Required work: Report each line of the data that contains the string "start".

━━━━━━━━━━

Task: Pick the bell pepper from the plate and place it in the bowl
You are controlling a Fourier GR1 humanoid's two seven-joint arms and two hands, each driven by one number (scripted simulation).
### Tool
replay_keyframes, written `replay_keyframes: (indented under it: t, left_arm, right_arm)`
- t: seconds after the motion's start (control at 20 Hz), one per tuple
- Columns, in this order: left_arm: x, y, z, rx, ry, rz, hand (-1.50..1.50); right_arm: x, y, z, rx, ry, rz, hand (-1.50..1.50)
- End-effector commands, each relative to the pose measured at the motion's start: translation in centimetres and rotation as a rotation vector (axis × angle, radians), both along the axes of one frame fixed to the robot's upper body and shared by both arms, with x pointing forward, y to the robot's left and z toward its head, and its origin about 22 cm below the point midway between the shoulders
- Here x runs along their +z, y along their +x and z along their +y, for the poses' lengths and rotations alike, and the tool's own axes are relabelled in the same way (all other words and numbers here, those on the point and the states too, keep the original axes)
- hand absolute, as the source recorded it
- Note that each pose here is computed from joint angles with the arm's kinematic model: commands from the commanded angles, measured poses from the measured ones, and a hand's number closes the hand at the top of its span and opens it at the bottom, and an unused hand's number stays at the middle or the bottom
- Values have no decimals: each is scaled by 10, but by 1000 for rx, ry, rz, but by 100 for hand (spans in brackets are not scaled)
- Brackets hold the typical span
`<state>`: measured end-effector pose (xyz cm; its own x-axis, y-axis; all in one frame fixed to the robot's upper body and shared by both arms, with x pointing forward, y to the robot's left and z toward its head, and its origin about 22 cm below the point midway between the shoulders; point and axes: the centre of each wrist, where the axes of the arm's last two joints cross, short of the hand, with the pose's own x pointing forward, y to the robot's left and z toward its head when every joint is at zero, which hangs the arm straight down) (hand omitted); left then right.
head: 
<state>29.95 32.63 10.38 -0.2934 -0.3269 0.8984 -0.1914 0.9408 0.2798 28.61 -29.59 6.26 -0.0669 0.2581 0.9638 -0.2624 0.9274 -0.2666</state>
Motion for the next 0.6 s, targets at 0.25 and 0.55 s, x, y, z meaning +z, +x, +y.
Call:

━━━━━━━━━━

Response to this exercise:
- t: seconds after the motion's start (control at 20 Hz), one per tuple
- End-effector commands, each relative to the pose measured at the motion's start: translation in centimetres and rotation as a rotation vector (axis × angle, radians), both along the axes of one frame fixed to the robot's upper body and shared by both arms, with x pointing forward, y to the robot's left and z toward its head, and its origin about 22 cm below the point midway between the shoulders

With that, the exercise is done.